__EXERCISE DETAILS__. Isolate every line in the records below with "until" in it.

__ENTRIES SHOWN__.
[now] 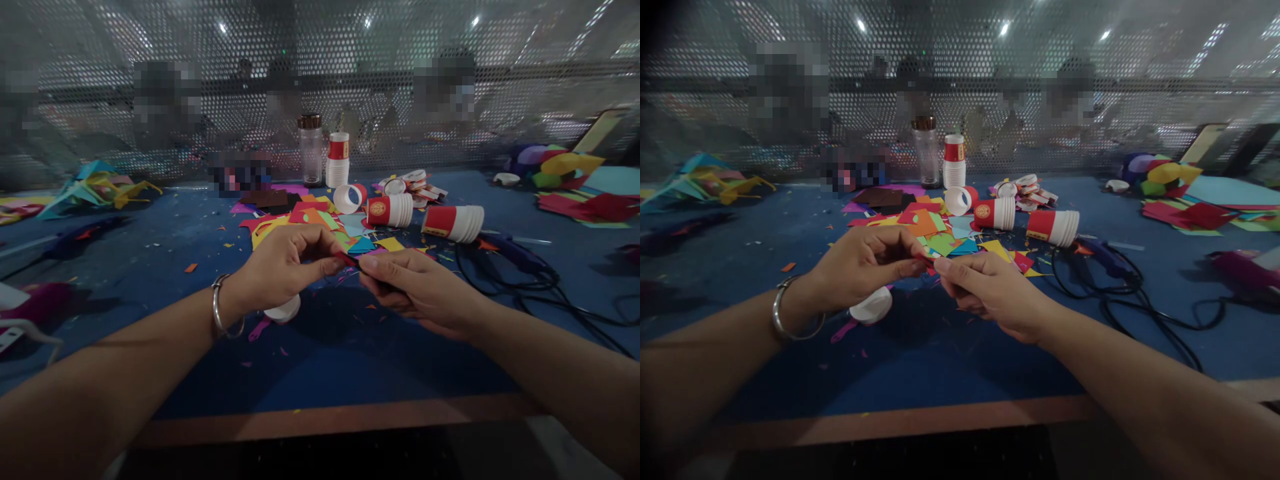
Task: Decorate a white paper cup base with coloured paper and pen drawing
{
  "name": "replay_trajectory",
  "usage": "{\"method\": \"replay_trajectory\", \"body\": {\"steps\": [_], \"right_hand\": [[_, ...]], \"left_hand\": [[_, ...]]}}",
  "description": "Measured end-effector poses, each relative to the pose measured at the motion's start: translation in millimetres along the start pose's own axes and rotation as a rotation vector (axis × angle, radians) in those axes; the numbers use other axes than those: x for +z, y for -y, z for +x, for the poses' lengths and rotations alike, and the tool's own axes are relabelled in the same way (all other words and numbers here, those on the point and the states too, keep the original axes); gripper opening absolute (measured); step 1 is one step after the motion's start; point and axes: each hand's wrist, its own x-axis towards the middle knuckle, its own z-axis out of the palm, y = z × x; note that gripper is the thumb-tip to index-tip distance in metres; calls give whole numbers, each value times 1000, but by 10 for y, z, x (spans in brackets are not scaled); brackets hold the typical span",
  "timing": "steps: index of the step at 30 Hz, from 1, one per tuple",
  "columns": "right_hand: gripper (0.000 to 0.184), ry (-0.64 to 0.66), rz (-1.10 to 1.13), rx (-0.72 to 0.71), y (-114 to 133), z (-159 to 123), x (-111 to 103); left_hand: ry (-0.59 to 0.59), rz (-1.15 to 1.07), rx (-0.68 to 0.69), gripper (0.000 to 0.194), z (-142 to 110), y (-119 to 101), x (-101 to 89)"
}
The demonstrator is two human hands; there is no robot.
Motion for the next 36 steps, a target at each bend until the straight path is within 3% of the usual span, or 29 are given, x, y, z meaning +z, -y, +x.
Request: {"method": "replay_trajectory", "body": {"steps": [18,24,29,36], "right_hand": [[54,-61,-33,38,3,22,29],[55,-155,-54,-136,-24,30,-8],[51,-260,-238,-344,-34,55,-30],[37,-253,-355,-355,-24,72,-38]], "left_hand": [[84,10,-71,16,37,65,22],[10,-69,-138,15,47,47,34],[3,-121,-140,18,56,11,45],[50,-185,-132,26,46,5,94]]}}
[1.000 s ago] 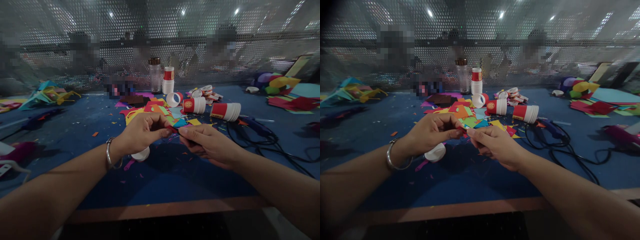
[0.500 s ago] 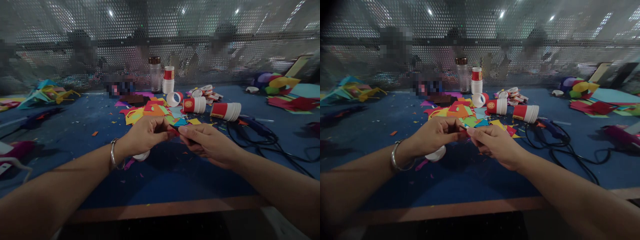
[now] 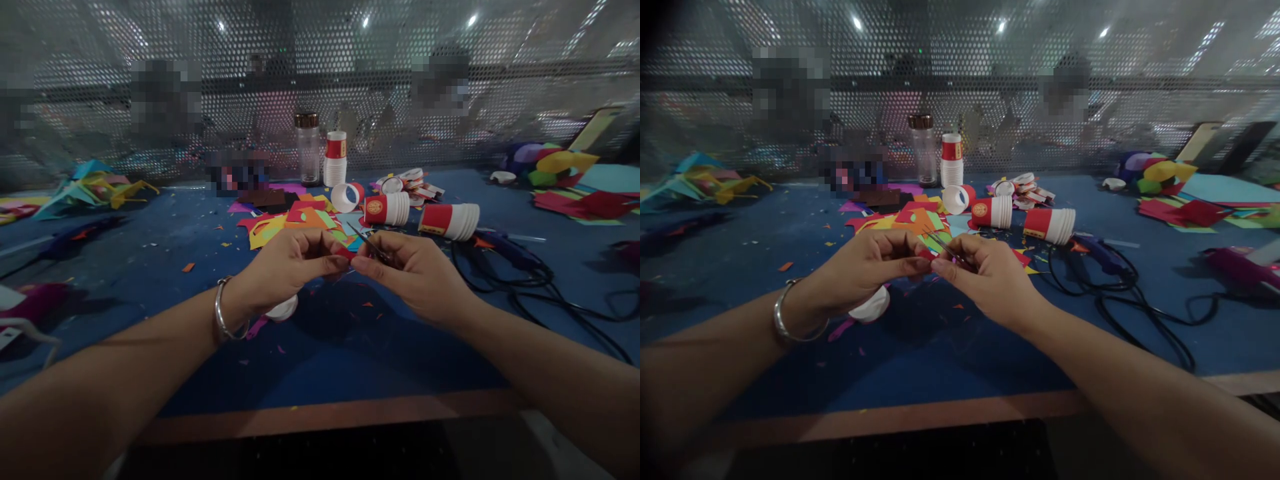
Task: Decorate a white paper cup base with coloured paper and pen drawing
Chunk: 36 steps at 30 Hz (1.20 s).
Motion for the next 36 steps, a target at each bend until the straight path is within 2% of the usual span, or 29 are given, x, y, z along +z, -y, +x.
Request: {"method": "replay_trajectory", "body": {"steps": [8,13,18,21,23,25,28,29,32,36], "right_hand": [[28,18,6,-10,-30,-16,-14],[23,-62,37,-74,3,-9,-29],[20,-119,122,-67,-24,-3,-44],[19,-107,123,-78,-33,4,-40],[18,-96,101,-86,-23,9,-33],[20,-78,79,-85,-9,12,-25],[25,-66,55,-72,0,13,-14],[26,-68,48,-65,0,13,-11],[29,-67,30,-47,-5,14,-7],[29,-36,33,-47,6,12,-8]], "left_hand": [[12,-25,-37,20,-26,2,19],[-49,45,-86,8,-15,-15,-74],[-158,508,-106,4,32,-17,-241],[-230,846,65,12,19,-40,-246],[-299,948,234,19,-7,-51,-197],[-274,828,282,31,-33,-40,-124],[-117,383,168,32,-49,5,-10],[-97,261,124,29,-49,17,25],[-123,48,34,24,-45,21,107],[-157,-101,-34,21,-49,-4,134]]}}
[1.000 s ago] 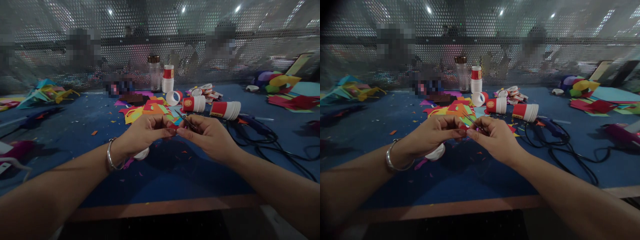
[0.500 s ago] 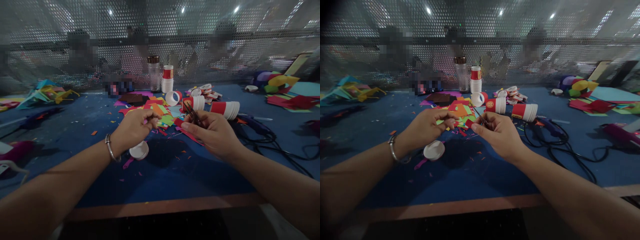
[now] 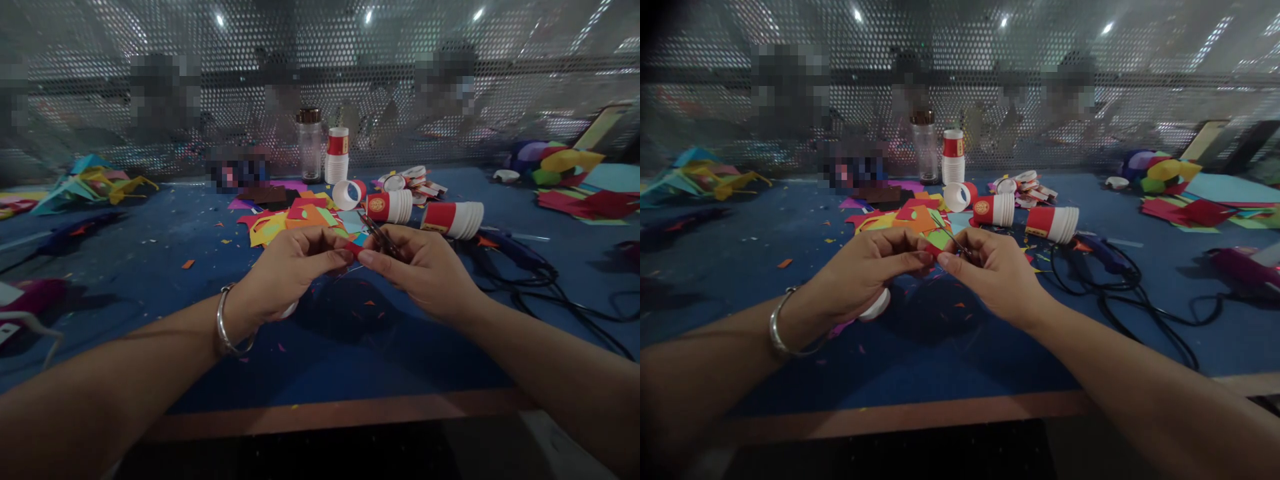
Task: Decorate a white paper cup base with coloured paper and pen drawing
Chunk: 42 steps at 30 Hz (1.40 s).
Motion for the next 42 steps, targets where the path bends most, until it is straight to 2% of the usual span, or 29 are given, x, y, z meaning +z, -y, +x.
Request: {"method": "replay_trajectory", "body": {"steps": [6,11,15,21,26,33,42], "right_hand": [[40,39,-56,22,36,-1,-4],[54,71,-138,-49,20,-4,-13],[50,79,-269,-75,5,-10,-18],[44,40,-379,-79,-3,-28,-18],[45,33,-406,-93,10,-40,-30],[55,49,-453,-101,38,-32,-31],[54,58,-464,-139,40,-35,-35]], "left_hand": [[-72,12,25,9,11,-6,-87],[-116,1,52,12,18,-37,-117],[-62,43,93,11,15,-50,-122],[-27,105,72,15,16,-39,-124],[-32,91,49,17,4,-41,-115],[-29,92,51,12,-6,-40,-99],[-23,121,53,8,-11,-53,-90]]}}
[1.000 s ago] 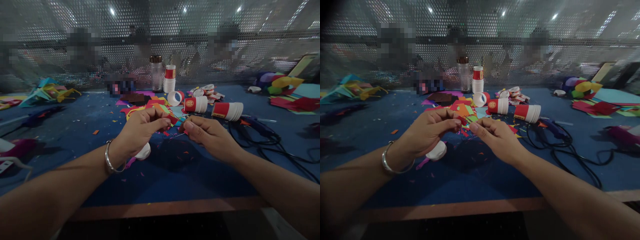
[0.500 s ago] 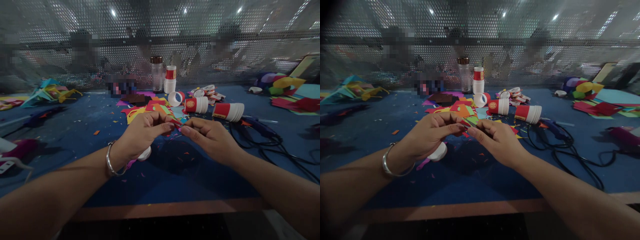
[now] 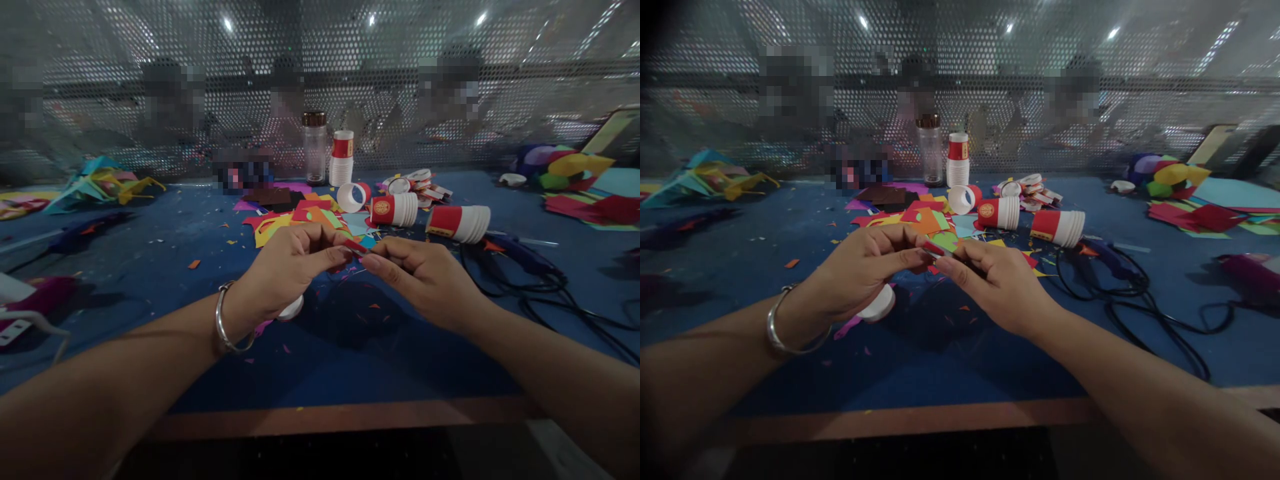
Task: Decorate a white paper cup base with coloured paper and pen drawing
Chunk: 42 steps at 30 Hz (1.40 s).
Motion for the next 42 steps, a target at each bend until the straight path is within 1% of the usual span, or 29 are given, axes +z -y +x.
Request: {"method": "replay_trajectory", "body": {"steps": [5,11,14,18,21,27,33,42], "right_hand": [[52,-14,-25,-9,-1,-10,-2],[46,-17,-33,-38,18,-24,-5],[43,-11,-5,-25,18,-22,-1],[44,7,38,12,13,-20,11],[45,12,40,24,12,-19,15],[44,16,38,2,14,-15,2],[44,7,23,-21,7,-24,-2],[43,-2,-17,-66,24,-32,-20]], "left_hand": [[-16,-146,-46,11,3,37,23],[17,-284,-142,12,1,19,36],[16,-264,-141,12,-2,14,30],[-7,-150,-50,13,-3,21,12],[4,-87,-2,12,1,18,0],[21,-31,15,7,-3,-19,7],[24,-106,-7,8,-16,-12,22],[20,-314,-114,15,-21,8,59]]}}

__ANSWER SPACE__.
Motion for the next 36 steps, a target at each bend until the straight path is within 3% of the usual span, or 29 are given, x, y, z meaning +z, -y, +x.
Motion for the next 36 steps, a target at each bend until the straight path is within 2% of the usual span, or 29 are given, x, y, z along +z, -y, +x.
Motion for the next 42 steps, targets where the path bends most, until it is straight to 2% of the usual span, or 29 are given, x, y, z meaning +z, -y, +x.
Motion for the next 42 steps, a target at each bend until the straight path is within 1% of the usual span, or 29 are given, axes +z -y +x.

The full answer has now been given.